A precise copy of the data is required, with every picture left out.
── Records ──
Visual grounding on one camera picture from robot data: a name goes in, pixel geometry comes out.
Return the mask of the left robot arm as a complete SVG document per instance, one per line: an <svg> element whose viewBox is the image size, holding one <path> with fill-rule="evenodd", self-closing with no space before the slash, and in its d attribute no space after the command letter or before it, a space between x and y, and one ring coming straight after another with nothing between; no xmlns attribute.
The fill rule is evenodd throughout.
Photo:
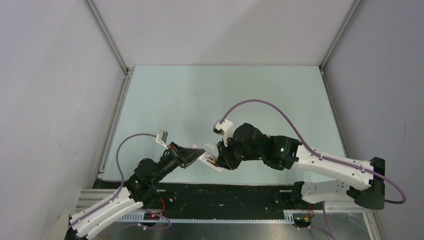
<svg viewBox="0 0 424 240"><path fill-rule="evenodd" d="M154 207L158 201L156 184L176 168L189 167L205 152L202 148L186 148L171 142L159 161L142 159L133 175L111 195L69 217L69 228L64 238L91 240L127 213L142 207Z"/></svg>

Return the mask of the white battery cover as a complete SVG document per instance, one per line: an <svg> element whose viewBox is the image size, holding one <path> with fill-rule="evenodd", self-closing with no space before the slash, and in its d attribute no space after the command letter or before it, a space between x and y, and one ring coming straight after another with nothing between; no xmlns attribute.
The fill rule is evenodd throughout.
<svg viewBox="0 0 424 240"><path fill-rule="evenodd" d="M215 143L213 143L213 142L209 142L209 141L207 141L204 145L205 145L208 149L210 149L210 150L212 150L212 151L216 151L216 150L217 150L217 145L216 145Z"/></svg>

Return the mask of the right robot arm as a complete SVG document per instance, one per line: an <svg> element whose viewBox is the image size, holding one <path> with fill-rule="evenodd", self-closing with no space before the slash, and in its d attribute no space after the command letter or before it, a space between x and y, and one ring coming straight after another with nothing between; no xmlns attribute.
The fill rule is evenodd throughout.
<svg viewBox="0 0 424 240"><path fill-rule="evenodd" d="M266 135L249 123L235 128L230 121L216 123L213 132L221 135L216 145L215 165L235 170L244 161L262 161L278 170L302 170L331 178L331 181L294 183L291 204L303 209L308 204L321 202L353 202L369 210L385 206L385 160L357 160L307 147L295 138Z"/></svg>

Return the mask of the white remote control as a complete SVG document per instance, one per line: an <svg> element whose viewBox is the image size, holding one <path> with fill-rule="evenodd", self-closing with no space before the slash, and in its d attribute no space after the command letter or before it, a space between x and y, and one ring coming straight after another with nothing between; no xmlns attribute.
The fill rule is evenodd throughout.
<svg viewBox="0 0 424 240"><path fill-rule="evenodd" d="M216 160L216 162L217 162L218 159L210 151L211 150L206 147L205 152L197 158L197 161L200 161L201 163L205 164L206 166L210 167L211 169L215 170L216 172L221 173L223 171L223 168L217 166L217 164L214 164L213 161Z"/></svg>

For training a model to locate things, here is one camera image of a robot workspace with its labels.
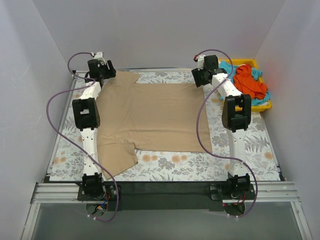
───
• [The completed task]:
Visual grounding on one camera picture from robot data: a name goes in, pixel geometry comes out.
Return the mask of the left robot arm as a complete SVG document per instance, one per line: an <svg> element whose viewBox is the image size, holding one <path> with fill-rule="evenodd", self-closing with no space before the slash, and in its d attribute no space after the command letter or before it, a space between x and y, and one ring coming straight after another with nothing between; no xmlns attribute.
The fill rule is evenodd throughout.
Photo:
<svg viewBox="0 0 424 240"><path fill-rule="evenodd" d="M154 207L158 201L156 184L176 168L189 167L205 152L202 148L186 148L171 142L159 161L142 159L133 175L111 195L69 217L69 228L64 238L91 240L127 213L142 207Z"/></svg>

Return the mask of the white battery cover as a complete SVG document per instance, one per line: an <svg> element whose viewBox is the image size, holding one <path> with fill-rule="evenodd", self-closing with no space before the slash, and in its d attribute no space after the command letter or before it, a space between x and y, and one ring coming straight after another with nothing between; no xmlns attribute.
The fill rule is evenodd throughout.
<svg viewBox="0 0 424 240"><path fill-rule="evenodd" d="M215 143L213 143L213 142L209 142L209 141L207 141L204 145L205 145L208 149L210 149L210 150L212 150L212 151L216 151L216 150L217 150L217 145L216 145Z"/></svg>

Return the mask of the right robot arm as a complete SVG document per instance, one per line: an <svg> element whose viewBox is the image size, holding one <path> with fill-rule="evenodd", self-closing with no space before the slash, and in its d attribute no space after the command letter or before it, a space between x and y, and one ring coming straight after another with nothing between; no xmlns attribute.
The fill rule is evenodd throughout.
<svg viewBox="0 0 424 240"><path fill-rule="evenodd" d="M266 135L249 123L235 128L230 121L216 123L213 132L221 135L216 145L215 165L235 170L244 161L262 161L278 170L302 170L331 178L331 181L294 183L291 204L303 209L308 204L321 202L353 202L369 210L385 206L385 160L357 160L307 147L295 138Z"/></svg>

Return the mask of the white remote control as a complete SVG document per instance, one per line: an <svg> element whose viewBox is the image size, holding one <path> with fill-rule="evenodd", self-closing with no space before the slash, and in its d attribute no space after the command letter or before it, a space between x and y, and one ring coming straight after another with nothing between; no xmlns attribute.
The fill rule is evenodd throughout.
<svg viewBox="0 0 424 240"><path fill-rule="evenodd" d="M216 160L216 162L217 162L218 159L210 151L211 150L206 147L205 152L197 158L197 161L200 161L201 163L205 164L206 166L210 167L211 169L215 170L216 172L221 173L223 171L223 168L217 166L217 164L214 164L213 161Z"/></svg>

For training a model to locate things, here is one camera image of a robot workspace with its labels.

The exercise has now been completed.